■ PROMPT
What you return must match the records exactly, with every line included.

(Data items)
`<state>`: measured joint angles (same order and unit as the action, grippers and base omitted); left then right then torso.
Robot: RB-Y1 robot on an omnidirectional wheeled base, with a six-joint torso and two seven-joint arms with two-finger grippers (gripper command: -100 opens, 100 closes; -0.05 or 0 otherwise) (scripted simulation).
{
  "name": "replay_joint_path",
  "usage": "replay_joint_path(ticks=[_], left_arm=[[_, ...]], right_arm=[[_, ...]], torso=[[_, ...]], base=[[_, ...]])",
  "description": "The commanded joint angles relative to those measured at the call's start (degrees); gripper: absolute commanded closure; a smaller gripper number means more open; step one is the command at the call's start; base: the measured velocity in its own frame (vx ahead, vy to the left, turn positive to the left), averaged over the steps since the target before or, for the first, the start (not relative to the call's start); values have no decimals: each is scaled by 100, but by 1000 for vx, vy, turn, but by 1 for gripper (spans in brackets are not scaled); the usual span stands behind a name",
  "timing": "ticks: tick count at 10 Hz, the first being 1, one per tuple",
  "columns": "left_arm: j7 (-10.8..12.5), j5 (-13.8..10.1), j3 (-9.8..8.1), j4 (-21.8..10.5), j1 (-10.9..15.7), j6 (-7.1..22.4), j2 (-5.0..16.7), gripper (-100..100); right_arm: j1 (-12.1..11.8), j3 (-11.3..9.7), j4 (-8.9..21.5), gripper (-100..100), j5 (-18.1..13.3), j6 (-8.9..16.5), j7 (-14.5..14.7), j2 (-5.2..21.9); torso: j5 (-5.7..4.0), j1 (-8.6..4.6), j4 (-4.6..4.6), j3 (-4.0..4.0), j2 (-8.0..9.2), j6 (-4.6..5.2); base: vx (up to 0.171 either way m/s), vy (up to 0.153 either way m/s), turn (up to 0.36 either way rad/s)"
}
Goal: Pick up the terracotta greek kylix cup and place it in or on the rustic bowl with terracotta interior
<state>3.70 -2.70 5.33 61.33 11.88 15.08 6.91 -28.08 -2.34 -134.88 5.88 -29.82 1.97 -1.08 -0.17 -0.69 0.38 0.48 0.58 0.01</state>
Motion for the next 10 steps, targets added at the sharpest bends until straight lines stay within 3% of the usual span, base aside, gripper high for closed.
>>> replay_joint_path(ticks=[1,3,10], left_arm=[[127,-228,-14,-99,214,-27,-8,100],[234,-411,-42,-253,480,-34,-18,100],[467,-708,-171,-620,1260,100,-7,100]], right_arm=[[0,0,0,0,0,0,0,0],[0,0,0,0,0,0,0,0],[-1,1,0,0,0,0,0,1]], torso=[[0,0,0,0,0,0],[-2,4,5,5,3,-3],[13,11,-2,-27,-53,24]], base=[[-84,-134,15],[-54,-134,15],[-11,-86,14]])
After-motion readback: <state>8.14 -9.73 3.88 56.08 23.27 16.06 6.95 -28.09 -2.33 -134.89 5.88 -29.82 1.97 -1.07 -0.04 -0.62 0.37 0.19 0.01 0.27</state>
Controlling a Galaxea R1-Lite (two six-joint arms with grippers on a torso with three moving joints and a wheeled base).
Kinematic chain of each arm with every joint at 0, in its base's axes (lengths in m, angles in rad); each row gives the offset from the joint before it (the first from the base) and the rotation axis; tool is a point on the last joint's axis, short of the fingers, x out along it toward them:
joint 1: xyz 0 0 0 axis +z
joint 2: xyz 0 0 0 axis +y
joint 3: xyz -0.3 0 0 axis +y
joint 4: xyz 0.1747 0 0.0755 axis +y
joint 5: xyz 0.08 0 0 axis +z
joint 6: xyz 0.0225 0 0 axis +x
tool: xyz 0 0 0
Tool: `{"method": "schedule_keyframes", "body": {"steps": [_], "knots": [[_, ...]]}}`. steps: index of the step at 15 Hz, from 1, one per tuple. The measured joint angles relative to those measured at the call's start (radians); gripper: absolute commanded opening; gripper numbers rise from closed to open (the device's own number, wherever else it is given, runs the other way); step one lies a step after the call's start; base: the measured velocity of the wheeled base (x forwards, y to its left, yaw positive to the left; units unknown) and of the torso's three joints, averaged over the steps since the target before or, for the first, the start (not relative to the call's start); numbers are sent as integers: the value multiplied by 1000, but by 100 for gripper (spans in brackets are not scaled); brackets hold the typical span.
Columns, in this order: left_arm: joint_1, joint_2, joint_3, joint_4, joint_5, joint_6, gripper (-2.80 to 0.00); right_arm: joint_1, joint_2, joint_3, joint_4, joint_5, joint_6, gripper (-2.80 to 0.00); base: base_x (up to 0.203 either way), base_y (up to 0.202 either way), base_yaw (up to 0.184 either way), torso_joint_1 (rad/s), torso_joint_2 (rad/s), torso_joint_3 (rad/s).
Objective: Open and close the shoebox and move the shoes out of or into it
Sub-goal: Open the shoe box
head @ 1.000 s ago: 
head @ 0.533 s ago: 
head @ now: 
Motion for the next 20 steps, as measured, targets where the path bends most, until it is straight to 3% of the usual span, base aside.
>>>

■ ANSWER FOR THIS EXERCISE
`<state>`: measured joint angles (same order and unit as the action, grippers and base omitted); left then right then torso.
Robot: RB-Y1 robot on an omnidirectional wheeled base, with a six-joint torso and two seven-joint arms with two-finger grippers (gripper command: -100 opens, 100 closes; -0.05 or 0 otherwise) (scripted simulation).
{
  "name": "replay_joint_path",
  "usage": "replay_joint_path(ticks=[_], left_arm=[[_, ...]], right_arm=[[_, ...]], torso=[[_, ...]], base=[[_, ...]])",
  "description": "The commanded joint angles relative to those measured at the call's start (degrees); gripper: absolute commanded closure; a smaller gripper number means more open; step one is the command at the call's start; base: the measured velocity in its own frame (vx ahead, vy to the left, turn positive to the left), averaged over the steps since the target before or, for the first, the start (not relative to the call's start); values have no decimals: each is scaled by 100, but by 1000 for vx, vy, turn, but by 1 for gripper (spans in brackets are not scaled); the usual span stands behind a name",
  "timing": "ticks: tick count at 10 Hz, the first being 1, one per tuple",
  "columns": "left_arm: j7 (-10.8..12.5), j5 (-13.8..10.1), j3 (-9.8..8.1), j4 (-21.8..10.5), j1 (-10.9..15.7), j6 (-7.1..22.4), j2 (-5.0..16.7), gripper (-100..100); right_arm: j1 (-12.1..11.8), j3 (-11.3..9.7), j4 (-8.9..21.5), gripper (-100..100), j5 (-18.1..13.3), j6 (-8.9..16.5), j7 (-14.5..14.7), j2 (-5.2..21.9); torso: j5 (-5.7..4.0), j1 (-8.6..4.6), j4 (-4.6..4.6), j3 (-4.0..4.0), j2 (-8.0..9.2), j6 (-4.6..5.2); base: vx (up to 0.171 either way m/s), vy (up to 0.153 either way m/s), turn (up to 0.36 either way rad/s)"
}
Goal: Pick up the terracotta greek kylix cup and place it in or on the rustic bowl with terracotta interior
<state>3.70 -2.70 5.33 61.33 11.88 15.08 6.91 -28.08 -2.34 -134.88 5.88 -29.82 1.97 -1.08 -0.17 -0.69 0.38 0.48 0.58 0.01</state>
Motion for the next 10 steps, targets added at the sharpest bends until straight lines stay within 3% of the usual span, base aside, gripper high for closed.
>>> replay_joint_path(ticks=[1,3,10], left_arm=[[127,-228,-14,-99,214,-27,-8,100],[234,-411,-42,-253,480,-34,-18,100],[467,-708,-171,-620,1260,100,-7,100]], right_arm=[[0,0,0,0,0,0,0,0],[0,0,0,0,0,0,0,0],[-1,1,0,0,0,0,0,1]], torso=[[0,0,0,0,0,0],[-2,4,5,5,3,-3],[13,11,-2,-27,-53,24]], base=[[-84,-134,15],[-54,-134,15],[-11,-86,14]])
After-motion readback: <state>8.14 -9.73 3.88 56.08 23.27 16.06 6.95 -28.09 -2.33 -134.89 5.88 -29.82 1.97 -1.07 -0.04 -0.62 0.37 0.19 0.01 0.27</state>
Controlling a Galaxea R1-Lite (two six-joint arms with grippers on a torso with three moving joints and a wheeled base).
Kinematic chain of each arm with every joint at 0, in its base's axes (lengths in m, angles in rad); each row gives the offset from the joint before it (the first from the base) and the rotation axis; tool is a point on the last joint's axis, short of the fingers, x out along it toward them:
joint 1: xyz 0 0 0 axis +z
joint 2: xyz 0 0 0 axis +y
joint 3: xyz -0.3 0 0 axis +y
joint 4: xyz 0.1747 0 0.0755 axis +y
joint 5: xyz 0.08 0 0 axis +z
joint 6: xyz 0.0225 0 0 axis +x
tool: xyz 0 0 0
Tool: `{"method": "schedule_keyframes", "body": {"steps": [_], "knots": [[_, ...]]}}`. steps: index of the step at 15 Hz, from 1, one per tuple. The measured joint angles relative to those measured at the call's start (radians); gripper: absolute commanded opening; gripper numbers rise from closed to open (the device's own number, wherever else it is given, runs the other way); step one lies a step after the call's start; base: the measured velocity of the wheeled base (x forwards, y to its left, yaw positive to the left; units unknown) and of the torso's three joints, averaged over the steps since the target before or, for the first, the start (not relative to the call's start); numbers are sent as integers: the value multiplied by 1000, but by 100 for gripper (spans in brackets are not scaled); brackets hold the typical span.
Columns, in this order: left_arm: joint_1, joint_2, joint_3, joint_4, joint_5, joint_6, gripper (-2.80 to 0.00); right_arm: joint_1, joint_2, joint_3, joint_4, joint_5, joint_6, gripper (-2.80 to 0.00); base: base_x (up to 0.203 either way), base_y (up to 0.202 either way), base_yaw (up to 0.184 either way), torso_joint_1 (rad/s), torso_joint_2 (rad/s), torso_joint_3 (rad/s).
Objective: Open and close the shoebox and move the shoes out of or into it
Sub-goal: Open the shoe box
head @ 1.000 s ago: 
head @ 0.533 s ago: 
head @ now: 
Motion for the next 20 steps, as measured, targets where the path bends most, until it is straight to 3% of the usual span, base aside.
>>>

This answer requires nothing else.